(AIM OF THE EXERCISE) Would you repeat the listing exactly, without any of its images?

[INFORMATION PROVIDED — start]

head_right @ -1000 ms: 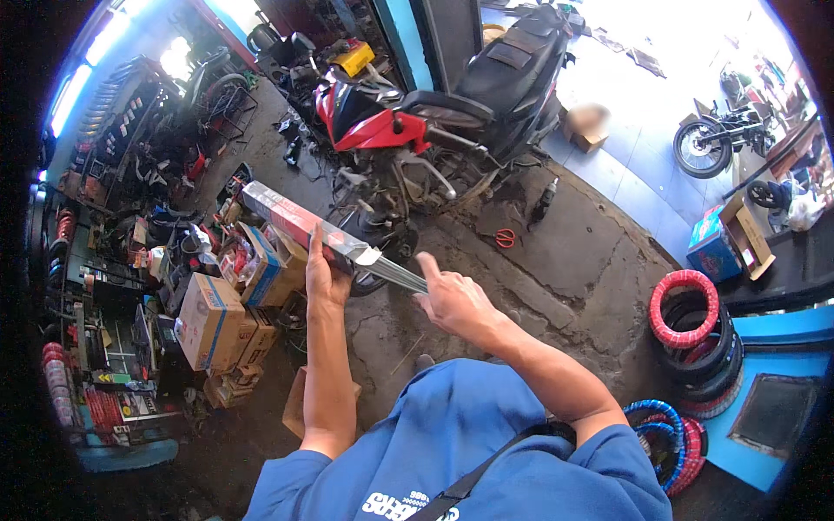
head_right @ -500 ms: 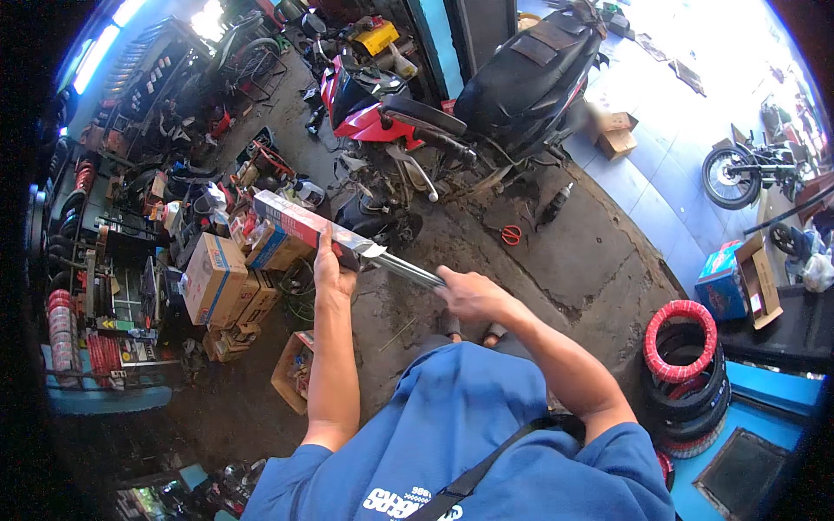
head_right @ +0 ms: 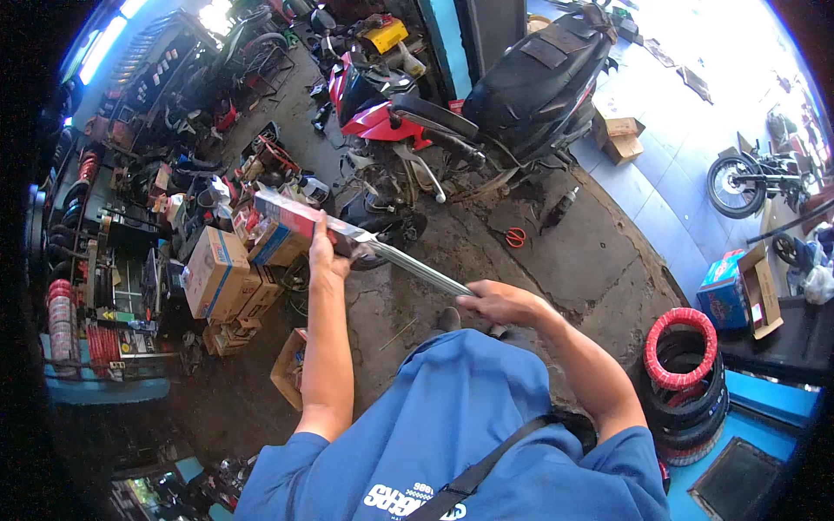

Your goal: The recorder prepares a welding machine and wires, then performs welding on parts of a motorcycle frame.

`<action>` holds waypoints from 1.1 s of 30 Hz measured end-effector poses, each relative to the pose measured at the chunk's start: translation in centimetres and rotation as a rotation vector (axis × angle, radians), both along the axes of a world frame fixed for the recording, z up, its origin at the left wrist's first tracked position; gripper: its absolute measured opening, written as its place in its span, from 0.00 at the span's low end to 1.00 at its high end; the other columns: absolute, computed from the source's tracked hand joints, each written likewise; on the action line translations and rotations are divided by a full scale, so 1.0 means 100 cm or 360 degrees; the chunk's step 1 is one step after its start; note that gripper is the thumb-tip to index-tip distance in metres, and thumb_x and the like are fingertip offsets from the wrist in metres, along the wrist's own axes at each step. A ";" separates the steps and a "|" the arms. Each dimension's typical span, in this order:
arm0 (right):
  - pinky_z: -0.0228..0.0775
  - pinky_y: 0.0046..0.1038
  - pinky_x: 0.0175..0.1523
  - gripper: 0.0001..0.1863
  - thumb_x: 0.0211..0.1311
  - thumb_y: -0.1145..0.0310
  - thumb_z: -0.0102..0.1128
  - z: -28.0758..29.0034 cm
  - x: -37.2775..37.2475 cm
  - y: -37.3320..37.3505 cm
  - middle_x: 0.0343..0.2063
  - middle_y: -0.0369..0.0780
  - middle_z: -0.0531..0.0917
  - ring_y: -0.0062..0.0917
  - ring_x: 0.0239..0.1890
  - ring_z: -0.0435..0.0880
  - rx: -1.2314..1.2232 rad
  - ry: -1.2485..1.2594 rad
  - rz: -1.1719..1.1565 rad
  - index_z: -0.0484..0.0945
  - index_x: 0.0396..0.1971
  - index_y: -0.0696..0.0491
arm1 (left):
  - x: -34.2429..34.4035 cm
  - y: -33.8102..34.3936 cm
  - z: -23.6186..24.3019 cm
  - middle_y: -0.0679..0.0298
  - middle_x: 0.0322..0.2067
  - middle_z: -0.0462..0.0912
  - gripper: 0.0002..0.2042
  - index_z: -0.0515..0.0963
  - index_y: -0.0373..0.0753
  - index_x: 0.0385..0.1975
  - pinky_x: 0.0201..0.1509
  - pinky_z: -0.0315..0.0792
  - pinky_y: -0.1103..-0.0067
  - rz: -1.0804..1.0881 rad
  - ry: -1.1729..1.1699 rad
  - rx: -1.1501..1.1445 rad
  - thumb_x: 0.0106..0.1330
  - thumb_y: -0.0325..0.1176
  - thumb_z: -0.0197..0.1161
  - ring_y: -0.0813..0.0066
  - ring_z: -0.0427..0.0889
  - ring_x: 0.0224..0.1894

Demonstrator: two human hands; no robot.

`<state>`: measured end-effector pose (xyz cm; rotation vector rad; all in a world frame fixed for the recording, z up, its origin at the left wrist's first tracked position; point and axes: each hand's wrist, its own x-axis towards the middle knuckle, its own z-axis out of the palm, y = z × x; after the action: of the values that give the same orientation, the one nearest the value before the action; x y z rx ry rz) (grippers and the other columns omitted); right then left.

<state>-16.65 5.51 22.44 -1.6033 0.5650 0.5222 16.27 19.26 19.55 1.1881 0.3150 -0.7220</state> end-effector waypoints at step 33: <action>0.57 0.24 0.26 0.17 0.63 0.56 0.60 0.038 0.122 0.036 0.16 0.28 0.68 0.14 0.21 0.64 0.0035 -0.0347 -0.0201 0.78 0.27 0.57 | 0.033 0.090 -0.026 0.60 0.45 0.77 0.27 0.70 0.39 0.52 0.45 0.78 0.54 0.0233 0.0191 -0.0354 0.60 0.52 0.66 0.59 0.79 0.44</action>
<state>-4.43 9.14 26.19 -1.5683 0.4906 0.2545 19.53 28.24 16.96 0.9036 0.4070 -0.6826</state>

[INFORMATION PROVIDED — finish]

(RESULT OF THIS EXERCISE)
head_right @ -1000 ms: 
head_right @ -500 ms: 
head_right @ +0 ms: 

Your goal: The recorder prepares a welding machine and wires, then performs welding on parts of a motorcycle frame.

`<action>` holds waypoints from 1.1 s of 30 Hz measured end-effector poses, each relative to the pose measured at the chunk's start: translation in centimetres and rotation as a rotation vector (axis × angle, radians), both along the axes of a world frame fixed for the recording, z up, its origin at the left wrist's first tracked position; gripper: its absolute measured opening, written as its place in its span, from 0.00 at the span's low end to 1.00 at its high end; the other columns: absolute, computed from the source's tracked hand joints, each written likewise; on the action line translations and rotations are divided by a full scale, so 1.0 means 100 cm or 360 degrees; the chunk's step 1 is one step after its start; note that gripper is the thumb-tip to index-tip distance in metres, and thumb_x and the like are fingertip offsets from the wrist in metres, along the wrist's own axes at each step. A ";" separates the steps and a "|" the arms. Each dimension's typical span, in this order:
arm0 (right):
  - pinky_z: -0.0228..0.0775
  - pinky_y: 0.0046..0.1038
  - pinky_x: 0.0175..0.1523
  - gripper: 0.0001..0.1863
  - thumb_x: 0.0211..0.1311
  - thumb_y: -0.1145..0.0310
  - thumb_z: -0.0102..0.1128
  - z: -28.0758..29.0034 cm
  - x: -37.2775..37.2475 cm
  - y: -37.3320..37.3505 cm
  - middle_x: 0.0343..0.2063
  - middle_y: -0.0369..0.0780
  - middle_z: -0.0531..0.0917
  - ring_y: -0.0062..0.0917
  - ring_x: 0.0239..0.1890
  - ring_z: -0.0435..0.0880
  - rx: -1.2314..1.2232 rad
  - ry: -1.2485..1.2594 rad
  - rz: -1.1719..1.1565 rad
  - index_z: -0.0484..0.0945
  - index_x: 0.0396..0.1971
  - index_y: -0.0696..0.0491
arm1 (left):
  - x: -34.2429..34.4035 cm
  - y: -33.8102..34.3936 cm
  - z: -23.6186..24.3019 cm
  - middle_y: -0.0679..0.0298
  - middle_x: 0.0322..0.2067
  - middle_z: -0.0462..0.0912
  - gripper: 0.0002..0.2042
  - index_z: -0.0515..0.0963
  - index_y: -0.0373..0.0753
  - index_x: 0.0385..0.1975
  - pinky_x: 0.0201..0.1509
  - pinky_z: -0.0315..0.0792
  - pinky_y: -0.1103..-0.0067
  - rz: -1.0804..1.0881 rad
  - ry: -1.1729..1.1699 rad
  - rx: -1.1501..1.1445 rad
  - thumb_x: 0.0106..0.1330
  - thumb_y: -0.0325..0.1176
  - thumb_z: -0.0197..0.1161
  - ring_y: -0.0813..0.0066
  - ring_z: -0.0427..0.0889
  - ring_x: 0.0224..0.1894

Demonstrator: two human hands; no robot.

`<state>`: measured end-effector pose (xyz cm; rotation vector rad; all in a world frame fixed for the recording, z up, its origin at the left wrist's first tracked position; point and axes: each hand's wrist, its own x-axis towards the middle knuckle, its own z-axis out of the palm, y = z × x; after the action: of the values that give the same orientation, the one nearest the value before the action; x y z rx ry rz) (grippers and the other columns omitted); right then left.

<state>-16.65 5.51 22.44 -1.6033 0.5650 0.5222 16.27 19.26 19.55 1.1881 0.3150 -0.7220</state> end-effector waypoints at step 33: <action>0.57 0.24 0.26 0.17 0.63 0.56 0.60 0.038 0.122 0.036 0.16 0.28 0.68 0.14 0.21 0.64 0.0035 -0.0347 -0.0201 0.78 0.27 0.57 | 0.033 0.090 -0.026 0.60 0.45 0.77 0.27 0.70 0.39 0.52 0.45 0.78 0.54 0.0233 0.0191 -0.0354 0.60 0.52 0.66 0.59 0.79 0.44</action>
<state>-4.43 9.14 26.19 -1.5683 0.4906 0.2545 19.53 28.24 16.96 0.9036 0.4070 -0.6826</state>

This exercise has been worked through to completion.